Таким образом, основанием для назначения гликопептидов является, прежде всего, эффективность лечения тяжелых заболеваний, обусловленных грамположительной микрофлорой. Сегодня во всем мире широко применяют два гликопептидных антибиотика — ванкомицин и тейкопланин. Ванкомицин получен из Streptomyces orientalis и используется с 1958 года, тейкопланин изолирован из Actinoplanus teichomyceticus, описан в 1978 году, в клинической практике используется с 1988 года.
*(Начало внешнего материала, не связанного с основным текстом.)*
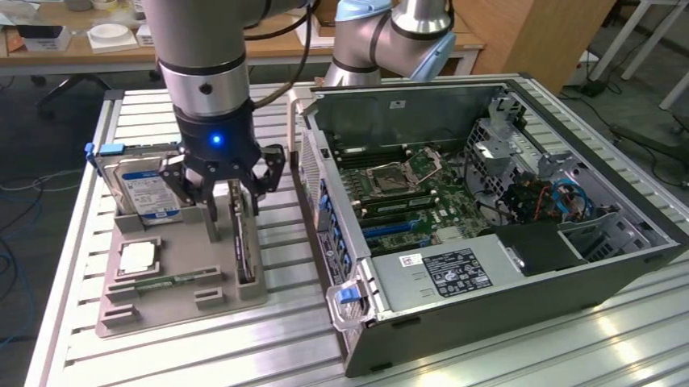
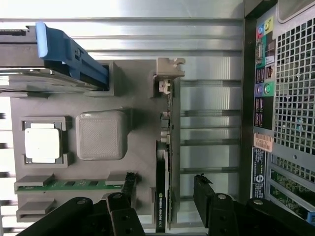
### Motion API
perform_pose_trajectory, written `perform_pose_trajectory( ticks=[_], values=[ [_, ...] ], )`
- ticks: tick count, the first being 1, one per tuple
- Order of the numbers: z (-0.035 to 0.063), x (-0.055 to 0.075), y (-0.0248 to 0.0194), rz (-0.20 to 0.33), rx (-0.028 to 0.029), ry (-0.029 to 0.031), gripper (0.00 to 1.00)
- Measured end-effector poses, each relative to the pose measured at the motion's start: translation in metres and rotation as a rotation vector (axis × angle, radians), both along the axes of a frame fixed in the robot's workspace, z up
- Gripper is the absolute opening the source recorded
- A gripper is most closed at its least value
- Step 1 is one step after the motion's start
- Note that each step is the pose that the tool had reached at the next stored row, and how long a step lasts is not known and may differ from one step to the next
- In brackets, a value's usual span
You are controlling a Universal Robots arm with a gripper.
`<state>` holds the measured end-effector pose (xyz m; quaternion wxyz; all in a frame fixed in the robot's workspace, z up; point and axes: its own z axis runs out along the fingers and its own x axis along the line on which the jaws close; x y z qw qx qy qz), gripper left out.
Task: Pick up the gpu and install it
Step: 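Pick up the gpu and move the gpu toward the slot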
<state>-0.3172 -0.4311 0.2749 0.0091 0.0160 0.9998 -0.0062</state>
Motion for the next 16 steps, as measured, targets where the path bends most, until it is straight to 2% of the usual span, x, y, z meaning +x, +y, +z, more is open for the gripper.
perform_pose_trajectory(
  ticks=[16],
  values=[
    [-0.0122, 0.0, -0.0007, 0.0, -0.0001, 0.0, 0.59]
  ],
)
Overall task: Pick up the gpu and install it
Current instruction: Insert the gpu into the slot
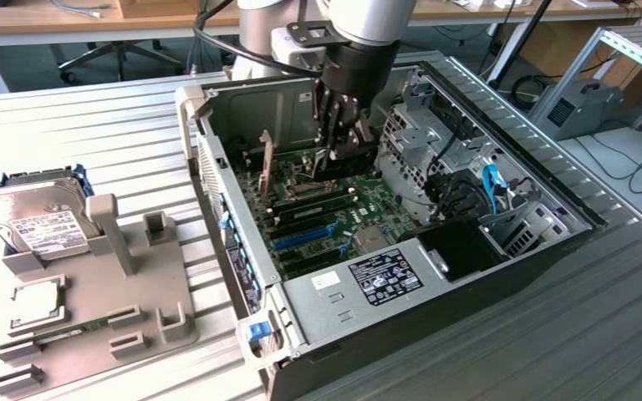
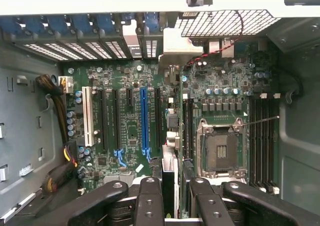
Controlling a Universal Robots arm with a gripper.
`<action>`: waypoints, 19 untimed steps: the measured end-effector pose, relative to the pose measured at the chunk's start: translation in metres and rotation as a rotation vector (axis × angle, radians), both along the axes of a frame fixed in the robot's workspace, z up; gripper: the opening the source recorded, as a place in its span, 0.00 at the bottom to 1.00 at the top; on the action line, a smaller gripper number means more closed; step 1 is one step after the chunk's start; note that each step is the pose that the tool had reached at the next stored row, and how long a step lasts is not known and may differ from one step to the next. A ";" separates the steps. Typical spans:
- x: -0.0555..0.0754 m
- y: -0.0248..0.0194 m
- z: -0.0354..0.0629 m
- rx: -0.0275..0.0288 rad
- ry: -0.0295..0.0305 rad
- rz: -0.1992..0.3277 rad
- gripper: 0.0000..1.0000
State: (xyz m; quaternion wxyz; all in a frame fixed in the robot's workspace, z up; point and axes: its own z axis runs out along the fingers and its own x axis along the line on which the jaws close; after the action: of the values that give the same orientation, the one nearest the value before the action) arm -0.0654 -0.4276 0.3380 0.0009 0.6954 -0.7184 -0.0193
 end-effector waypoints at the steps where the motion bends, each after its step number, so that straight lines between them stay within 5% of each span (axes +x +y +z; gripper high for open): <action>1: 0.000 0.0000 -0.0004 0.0000 0.0000 0.000 0.26; 19: 0.000 0.0000 -0.0073 0.0001 0.0000 0.001 0.26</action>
State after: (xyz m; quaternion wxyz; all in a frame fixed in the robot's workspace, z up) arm -0.0654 -0.4276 0.3307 0.0008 0.6956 -0.7182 -0.0193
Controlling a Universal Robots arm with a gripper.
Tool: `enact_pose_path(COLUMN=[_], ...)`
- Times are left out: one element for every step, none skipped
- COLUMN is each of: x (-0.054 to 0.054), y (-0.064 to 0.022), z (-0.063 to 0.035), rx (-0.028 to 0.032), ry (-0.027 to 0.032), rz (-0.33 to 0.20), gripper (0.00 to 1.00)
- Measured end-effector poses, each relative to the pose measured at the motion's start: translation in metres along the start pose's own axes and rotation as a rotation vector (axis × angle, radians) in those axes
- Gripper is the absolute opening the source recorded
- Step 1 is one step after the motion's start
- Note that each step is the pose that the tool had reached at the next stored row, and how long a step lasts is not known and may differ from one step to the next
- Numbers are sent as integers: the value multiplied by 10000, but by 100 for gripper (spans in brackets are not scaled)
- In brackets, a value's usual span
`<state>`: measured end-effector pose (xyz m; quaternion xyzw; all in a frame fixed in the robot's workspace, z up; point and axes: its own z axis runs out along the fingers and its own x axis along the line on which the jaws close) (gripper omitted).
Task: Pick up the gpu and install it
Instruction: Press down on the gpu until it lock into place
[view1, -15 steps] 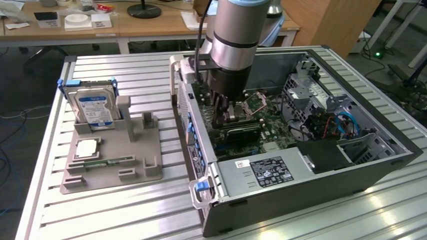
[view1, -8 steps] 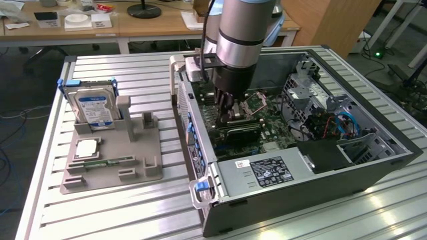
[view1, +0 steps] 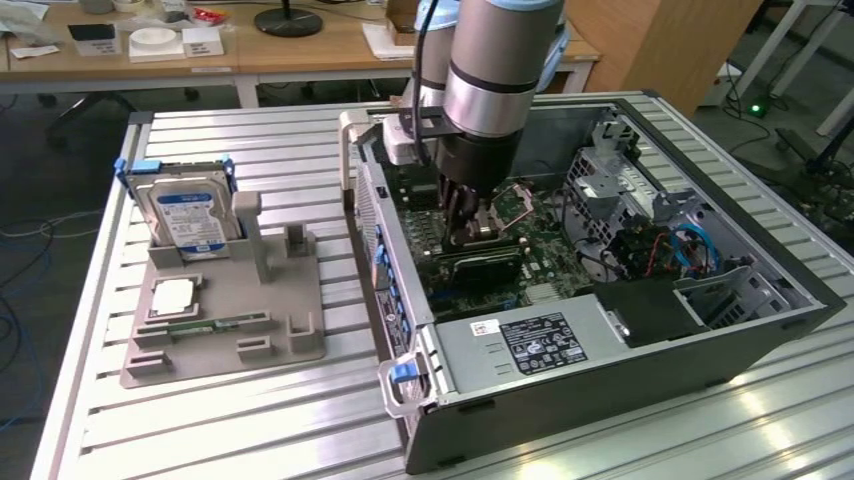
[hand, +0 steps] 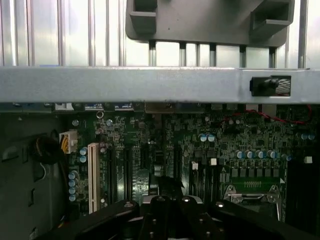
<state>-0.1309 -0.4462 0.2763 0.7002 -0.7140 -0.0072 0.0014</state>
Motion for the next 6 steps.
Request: enact_pose_path(x=[0,0,0,0,0,0], y=[0,0,0,0,0,0], z=[0,0,1,1,1,1], rx=[-1,-1,0,0,0,0], ry=[0,1,-1,-1,-1,-1], rz=[2,2,1,1,1,1], gripper=[11,11,11,11,11,11])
Эти препараты представляют макромолекулярные трициклические пептиды с узким антибактериальным диапазоном, то есть они активны лишь в отношении грамположительных микроорганизмов. Что касается сравнительной активности гликопептидов, то тейкопланин, по сравнению с ванкомицином, в 2-4 раза активнее в отношении S. aureus (MSSA, MRSA), в 4-8 раз — в отношении Streptococcus spp. (включая Str. pneumoniae), Enterococcus faecalis, E. faecium и в 2-8 раз — в отношении Peptostreptococcus spp., Clostridium difficile, C. perfringens, Propionibacterium spp. Ванкомицин, по сравнению с тейкопланином, активнее в отношении Staphylococcus haemolyticus — в 2-4 раза (F. Parenti et al., 2000). Согласно Консенсусу по стратегии оптимизации результатов лечения и снижению резистентности к антибиотикам, антибиотики следует назначать только для лечения бактериальных инфекций, выбор их нужно проводить на основании данных локальной чувствительности.
Далее докладчик рассмотрел несколько клинических примеров, в которых показал сложность диагностики и лечения больных с тяжелым инфекционным эндокардитом, инъекционных наркоманов. Он подчеркнул, что при проведении микробиологического исследования необходимо определять чувствительность микрофлоры к оксациллину и при ее отсутствии сразу же назначать больному гликопептиды (ванкомицин или тейкопланин), а от назначения β-лактамных антибиотиков, карбопенемов и цефалоспоринов следует воздержаться, поскольку их использование лишь ускоряет рост MRSA-штаммов.